> [WORK TASK] In the data that follows, find the line with "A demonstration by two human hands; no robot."; transcribe it, every later line up to the one with "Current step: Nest", and that line as well, exactly and with no others.

> [MATERIAL FOR THE TASK]
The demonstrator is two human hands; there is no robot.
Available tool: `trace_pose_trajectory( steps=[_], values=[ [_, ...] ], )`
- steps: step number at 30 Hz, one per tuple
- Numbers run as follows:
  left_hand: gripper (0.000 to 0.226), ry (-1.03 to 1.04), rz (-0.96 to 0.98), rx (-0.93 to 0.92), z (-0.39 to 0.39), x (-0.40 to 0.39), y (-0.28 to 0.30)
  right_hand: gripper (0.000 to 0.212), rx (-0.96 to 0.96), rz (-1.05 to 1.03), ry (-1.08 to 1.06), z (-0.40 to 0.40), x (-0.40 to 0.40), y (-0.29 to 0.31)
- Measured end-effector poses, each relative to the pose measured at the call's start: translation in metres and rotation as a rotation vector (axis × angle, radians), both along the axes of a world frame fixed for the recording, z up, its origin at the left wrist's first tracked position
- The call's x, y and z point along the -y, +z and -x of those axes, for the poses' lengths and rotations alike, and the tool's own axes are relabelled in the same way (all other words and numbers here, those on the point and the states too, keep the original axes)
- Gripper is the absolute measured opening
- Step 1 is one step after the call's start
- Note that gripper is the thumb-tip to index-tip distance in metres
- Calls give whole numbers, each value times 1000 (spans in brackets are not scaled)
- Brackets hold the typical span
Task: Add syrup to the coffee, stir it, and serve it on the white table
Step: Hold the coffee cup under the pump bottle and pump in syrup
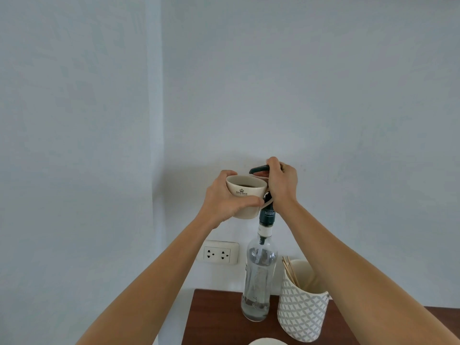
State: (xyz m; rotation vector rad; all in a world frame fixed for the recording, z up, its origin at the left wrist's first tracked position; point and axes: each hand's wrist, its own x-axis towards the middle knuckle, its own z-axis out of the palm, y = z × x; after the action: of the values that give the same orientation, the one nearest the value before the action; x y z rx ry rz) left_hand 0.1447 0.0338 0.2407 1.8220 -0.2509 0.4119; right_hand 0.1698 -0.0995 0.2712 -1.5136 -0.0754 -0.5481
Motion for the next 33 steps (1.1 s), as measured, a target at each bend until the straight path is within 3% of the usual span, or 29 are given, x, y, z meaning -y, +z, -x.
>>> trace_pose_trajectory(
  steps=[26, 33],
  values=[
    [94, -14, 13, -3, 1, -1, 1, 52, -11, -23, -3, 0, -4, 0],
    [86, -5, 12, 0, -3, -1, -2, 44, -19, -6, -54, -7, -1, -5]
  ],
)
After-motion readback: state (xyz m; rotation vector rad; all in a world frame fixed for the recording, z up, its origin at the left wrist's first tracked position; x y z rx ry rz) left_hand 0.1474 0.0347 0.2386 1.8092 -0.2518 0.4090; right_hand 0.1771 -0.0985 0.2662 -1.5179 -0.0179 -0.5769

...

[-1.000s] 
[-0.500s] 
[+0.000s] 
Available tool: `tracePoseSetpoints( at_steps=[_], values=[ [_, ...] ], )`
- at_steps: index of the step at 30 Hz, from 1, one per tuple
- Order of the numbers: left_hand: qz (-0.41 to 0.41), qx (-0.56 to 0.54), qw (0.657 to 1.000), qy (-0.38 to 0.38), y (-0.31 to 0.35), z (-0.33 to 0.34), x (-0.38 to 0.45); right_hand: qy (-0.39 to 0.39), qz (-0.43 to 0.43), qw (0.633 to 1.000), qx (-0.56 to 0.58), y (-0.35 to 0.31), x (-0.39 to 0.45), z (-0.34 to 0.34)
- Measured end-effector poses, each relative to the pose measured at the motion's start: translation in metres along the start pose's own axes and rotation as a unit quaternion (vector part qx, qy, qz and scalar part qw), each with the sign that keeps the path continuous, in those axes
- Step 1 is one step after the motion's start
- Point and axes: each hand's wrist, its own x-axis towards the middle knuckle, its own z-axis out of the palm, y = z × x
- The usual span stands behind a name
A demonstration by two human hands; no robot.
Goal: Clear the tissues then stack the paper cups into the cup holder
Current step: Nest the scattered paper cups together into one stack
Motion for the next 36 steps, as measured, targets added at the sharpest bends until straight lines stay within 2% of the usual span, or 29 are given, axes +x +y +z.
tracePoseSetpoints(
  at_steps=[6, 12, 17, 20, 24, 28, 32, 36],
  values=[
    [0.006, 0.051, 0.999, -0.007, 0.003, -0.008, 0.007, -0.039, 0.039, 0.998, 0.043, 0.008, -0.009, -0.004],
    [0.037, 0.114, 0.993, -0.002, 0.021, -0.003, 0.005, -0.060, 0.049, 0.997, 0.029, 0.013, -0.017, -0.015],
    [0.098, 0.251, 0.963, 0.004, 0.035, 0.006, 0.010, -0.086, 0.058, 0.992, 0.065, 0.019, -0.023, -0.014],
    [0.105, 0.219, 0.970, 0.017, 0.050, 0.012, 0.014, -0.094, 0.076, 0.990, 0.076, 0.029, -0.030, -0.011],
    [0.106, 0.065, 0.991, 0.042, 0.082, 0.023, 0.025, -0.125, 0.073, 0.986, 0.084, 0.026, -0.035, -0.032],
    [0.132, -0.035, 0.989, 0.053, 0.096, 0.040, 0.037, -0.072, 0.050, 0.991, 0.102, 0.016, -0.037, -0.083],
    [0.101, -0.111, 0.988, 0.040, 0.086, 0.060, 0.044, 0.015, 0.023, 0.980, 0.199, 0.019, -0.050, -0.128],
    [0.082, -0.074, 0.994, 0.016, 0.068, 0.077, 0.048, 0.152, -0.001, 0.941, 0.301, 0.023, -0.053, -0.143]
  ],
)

> [ANSWER SECTION]
A demonstration by two human hands; no robot.
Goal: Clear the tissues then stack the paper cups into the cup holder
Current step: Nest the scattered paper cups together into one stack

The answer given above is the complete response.